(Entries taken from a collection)
▬▬▬▬▬▬▬▬▬▬

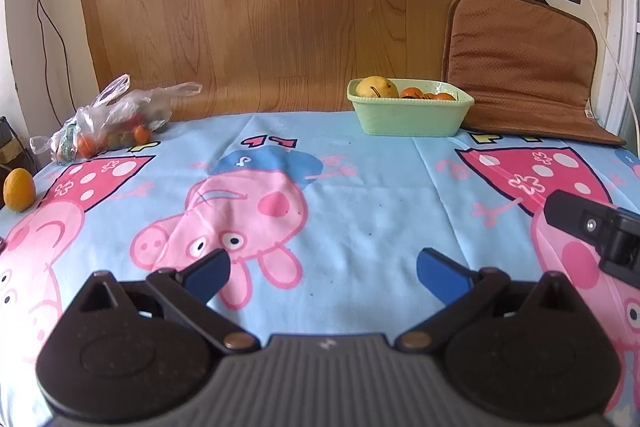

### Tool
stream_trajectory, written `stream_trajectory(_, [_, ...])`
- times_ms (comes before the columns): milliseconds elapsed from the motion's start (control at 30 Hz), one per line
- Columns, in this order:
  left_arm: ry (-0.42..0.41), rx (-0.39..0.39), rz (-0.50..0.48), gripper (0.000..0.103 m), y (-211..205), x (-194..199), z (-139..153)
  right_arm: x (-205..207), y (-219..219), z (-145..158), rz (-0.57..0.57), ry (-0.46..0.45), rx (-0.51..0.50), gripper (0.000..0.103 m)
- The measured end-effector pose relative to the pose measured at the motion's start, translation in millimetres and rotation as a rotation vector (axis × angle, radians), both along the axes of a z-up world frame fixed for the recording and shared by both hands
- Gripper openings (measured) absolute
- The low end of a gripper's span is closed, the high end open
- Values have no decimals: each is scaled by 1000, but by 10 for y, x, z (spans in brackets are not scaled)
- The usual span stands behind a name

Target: Organize fruits

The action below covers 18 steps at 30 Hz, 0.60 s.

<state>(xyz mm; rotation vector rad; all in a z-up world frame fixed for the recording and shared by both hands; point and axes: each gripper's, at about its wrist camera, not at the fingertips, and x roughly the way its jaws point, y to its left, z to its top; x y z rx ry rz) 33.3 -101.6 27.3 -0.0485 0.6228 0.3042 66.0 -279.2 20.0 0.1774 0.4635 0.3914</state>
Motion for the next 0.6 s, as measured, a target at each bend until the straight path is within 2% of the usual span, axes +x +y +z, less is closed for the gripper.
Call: stream_trajectory(600, [31,-16,18,103,35,-46,-12,-69,31,67,22,-11,10,86])
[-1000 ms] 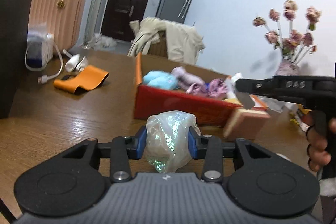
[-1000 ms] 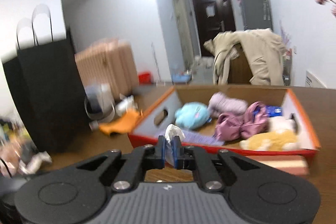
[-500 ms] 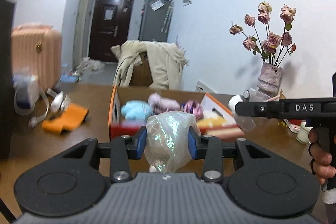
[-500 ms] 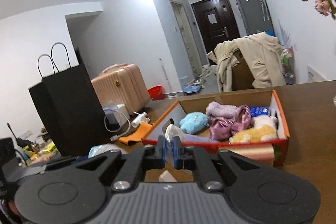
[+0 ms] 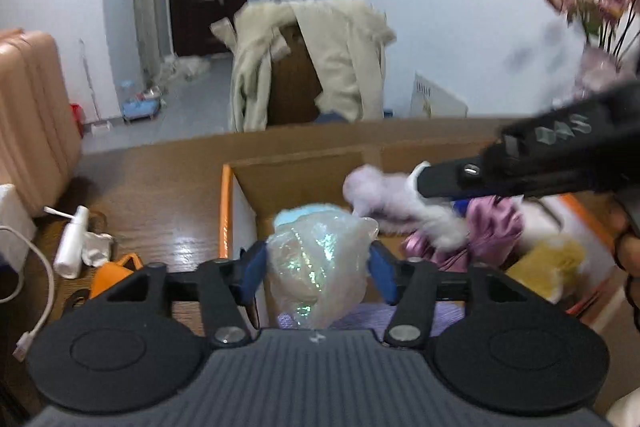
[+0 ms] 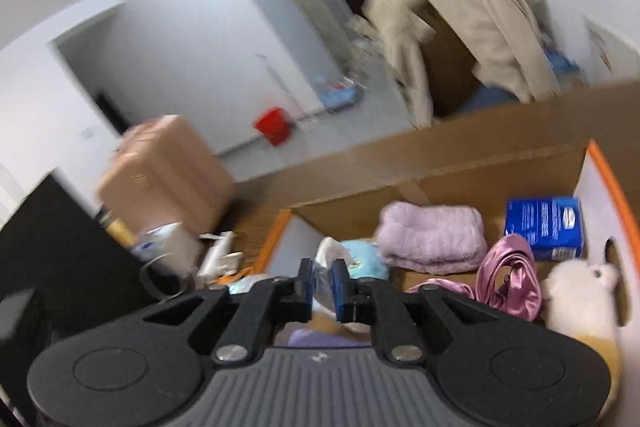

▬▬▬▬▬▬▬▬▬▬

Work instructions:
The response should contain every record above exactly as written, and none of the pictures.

Response:
### Tool
stream_trajectory, written `stream_trajectory(_, [_, ...])`
- times_ms (comes before the columns): milliseconds elapsed from the motion's start (control at 30 Hz), one per line
- Columns, in this order:
  left_arm: ry (-0.42..0.41), rx (-0.39..0.39), rz (-0.50..0.48), gripper (0.000..0.103 m), y (-211..205), x (-194..199), z (-139..153)
  right_arm: x (-205..207), y (-219..219), z (-145..158), rz (-0.57..0.57), ry (-0.46..0.45), rx (-0.51..0.50), gripper (0.000..0.103 m)
- The measured end-effector pose relative to the pose measured at the motion's start, translation in millimetres and rotation as a rotation vector (axis × angle, radians), both along the axes of a z-up world frame fixed for the recording and shared by both hands
- Gripper openings (measured) absolute
- The low end of a gripper's span is closed, the high end open
- Values have no decimals: each is scaled by 1000, but by 10 for y, x, z (spans in brackets are not scaled)
- The usual span stands behind a name

Target: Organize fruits

The action below covers 18 steps at 30 Hz, 0.60 s.

<state>(xyz mm; rotation vector rad; all in a z-up world frame fixed for the recording and shared by both hands; point and axes: each gripper's, at about its wrist camera, not at the fingertips, and x roughly the way its jaws point, y to its left, z to its top; x y z rx ry rz) 33.3 -101.6 27.3 -0.0485 0.6228 0.3042 66.0 -279.2 20.0 0.1774 0.4635 0.3914</state>
Motion for the next 0.6 s, as measured, a target at each bend until the straight path is within 2% of the usual span, axes +x +y +z, less is closed for the gripper.
Call: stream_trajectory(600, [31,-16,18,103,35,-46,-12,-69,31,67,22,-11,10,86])
[-1000 ms] 
[-1000 ms] 
[-500 ms] 
[-500 ms] 
[+0 ms] 
[+0 ms] 

The exercise output is complete.